In its quest to secure new energy supplies, Europe is on the verge of transforming the Middle East’s longest-running conflict. The Ukraine war and the decoupling of Europe’s reliance on Russian natural gas has led EU member states to frantically look for new energy sources. The recent news that Germany is firing up long-dormant coal-powered plants is a significant setback for years of positive growth in the green energy sector. Coal will mitigate some energy concerns, but it cannot replace Europe’s need for natural gas. The continent is looking to kickstart Israeli natural gas imports, and this subsequent cash windfall for Israel could transform its relationship with the Palestinians forever.
 
 
 
More than a decade ago, Israel discovered several sizable natural gas fields in the Eastern Mediterranean. Since then, the gas fields have been the source of ongoing controversy and geopolitical intrigue. Turkey was the first country to express serious interest in Israeli natural gas.
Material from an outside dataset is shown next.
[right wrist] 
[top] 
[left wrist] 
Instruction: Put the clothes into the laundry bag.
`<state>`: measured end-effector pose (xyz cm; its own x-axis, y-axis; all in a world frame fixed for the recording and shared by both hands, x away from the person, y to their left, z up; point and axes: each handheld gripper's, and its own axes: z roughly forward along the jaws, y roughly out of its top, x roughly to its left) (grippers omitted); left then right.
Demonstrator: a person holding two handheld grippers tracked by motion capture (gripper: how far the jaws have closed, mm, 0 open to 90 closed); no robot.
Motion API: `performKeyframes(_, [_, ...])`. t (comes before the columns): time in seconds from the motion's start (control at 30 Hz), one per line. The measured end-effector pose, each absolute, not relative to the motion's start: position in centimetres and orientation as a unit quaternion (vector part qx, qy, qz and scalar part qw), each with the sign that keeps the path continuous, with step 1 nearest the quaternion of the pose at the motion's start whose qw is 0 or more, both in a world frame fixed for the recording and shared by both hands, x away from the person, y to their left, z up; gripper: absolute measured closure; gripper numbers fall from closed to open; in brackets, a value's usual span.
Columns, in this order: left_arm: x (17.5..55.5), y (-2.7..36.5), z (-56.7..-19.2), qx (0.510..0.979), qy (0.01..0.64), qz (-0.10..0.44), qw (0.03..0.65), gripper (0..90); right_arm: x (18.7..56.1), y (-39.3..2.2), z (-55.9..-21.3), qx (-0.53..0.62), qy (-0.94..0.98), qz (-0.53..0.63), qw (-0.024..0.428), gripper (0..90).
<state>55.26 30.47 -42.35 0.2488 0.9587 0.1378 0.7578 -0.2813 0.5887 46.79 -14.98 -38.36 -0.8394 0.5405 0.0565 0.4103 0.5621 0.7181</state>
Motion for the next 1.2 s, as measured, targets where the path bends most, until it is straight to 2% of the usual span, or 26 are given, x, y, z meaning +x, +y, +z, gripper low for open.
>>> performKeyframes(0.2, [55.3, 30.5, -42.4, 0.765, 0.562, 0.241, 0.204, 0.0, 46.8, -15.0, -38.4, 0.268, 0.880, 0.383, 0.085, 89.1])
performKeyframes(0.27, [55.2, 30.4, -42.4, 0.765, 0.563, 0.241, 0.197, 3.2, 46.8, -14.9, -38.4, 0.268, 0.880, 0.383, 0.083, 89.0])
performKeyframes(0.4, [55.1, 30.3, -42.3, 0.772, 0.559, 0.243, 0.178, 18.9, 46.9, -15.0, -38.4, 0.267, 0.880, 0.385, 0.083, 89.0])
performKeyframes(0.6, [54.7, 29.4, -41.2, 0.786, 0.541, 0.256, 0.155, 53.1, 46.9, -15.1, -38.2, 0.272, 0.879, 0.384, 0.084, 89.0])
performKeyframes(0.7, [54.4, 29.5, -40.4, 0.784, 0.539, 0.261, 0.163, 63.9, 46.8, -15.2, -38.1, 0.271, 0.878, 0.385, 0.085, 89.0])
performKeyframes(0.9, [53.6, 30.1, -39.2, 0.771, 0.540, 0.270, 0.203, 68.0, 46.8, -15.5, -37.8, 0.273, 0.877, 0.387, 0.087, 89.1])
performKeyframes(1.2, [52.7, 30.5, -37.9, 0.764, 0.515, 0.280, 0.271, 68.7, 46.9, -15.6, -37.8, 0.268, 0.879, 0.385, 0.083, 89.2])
Despite verbose rhetoric from Ankara over Israel’s treatment of the Palestinians, Turkey wanted to become a key conduit of Israeli gas into Europe in its quest to reshape itself as a hub nation for hydrocarbons.
 
The Turkish-Israeli deal required a complex pipeline that would have had to navigate Greek, Cypriot, and possibly Lebanese waters. By the end of 2018, the Turkish pipeline project fell apart and was quickly replaced with a new $7 billion EastMed project that would connect Israel’s offshore fields to Greece through Cyprus and Crete.
The EU is Israel’s most important trading partner, and activists supporting the Palestinian-led boycott of Israeli companies see Europe as a critical battleground.
As I wrote in 2019, the pipeline was meant to deliver 10 billion cubic meters of gas per annum to energy-hungry markets in the EU, “which will bring in billions of dollars for Israel, Greece, and Cyprus while providing lower gas fees for northern customers who have been dependent on Russia and other Middle East countries until now”. The US ended its support of the EastMed pipeline in January but the bones of the deal appear to form the basis of a new agreement between Europe, Israel, and Egypt.
 
The Ukrainian conflict accelerated these efforts to find a solution. Last week, European Commission President Ursula von der Leyen said that the EU was preparing two “major” energy infrastructure projects to increase energy links with Israel. The projects include a gas and hydrogen pipeline in the eastern Mediterranean and an underwater power cable linking Israel to Cyprus and Greece.
 
The announcement came amid a flurry of activity, including a visit by Italian
 
Prime Minister Mario Draghi to Israel for energy talks with his Israeli counterpart and a landmark memorandum of understanding between Israel, Egypt, and Europe. The deal will see Israel export natural gas to Egypt, where it will be liquefied and sent to Europe. The memorandum of understanding paves the way for the first Israeli gas exports to the EU.
 
There are still several significant challenges in the Eastern Mediterranean’s natural gas landscape. The Karish gas field between Israel and Lebanon continues to be a flashpoint. Israel claims the field lies in its UN-designated exclusive economic zone, but Lebanon says the area is disputed. US-mediated talks between Israel and Lebanon have failed to reach a settlement as the militant group Hezbollah said this month that it would “act” if Israel began to drill in the disputed area before an agreement was made.
 
Beyond the question of territorial disputes, the imminent arrival of Israeli natural gas in Europe will rekindle more significant concerns over the EU’s relationship with Israel. The EU is Israel’s most important trading partner, and activists supporting the Palestinian-led boycott of Israeli companies see Europe as a critical battleground.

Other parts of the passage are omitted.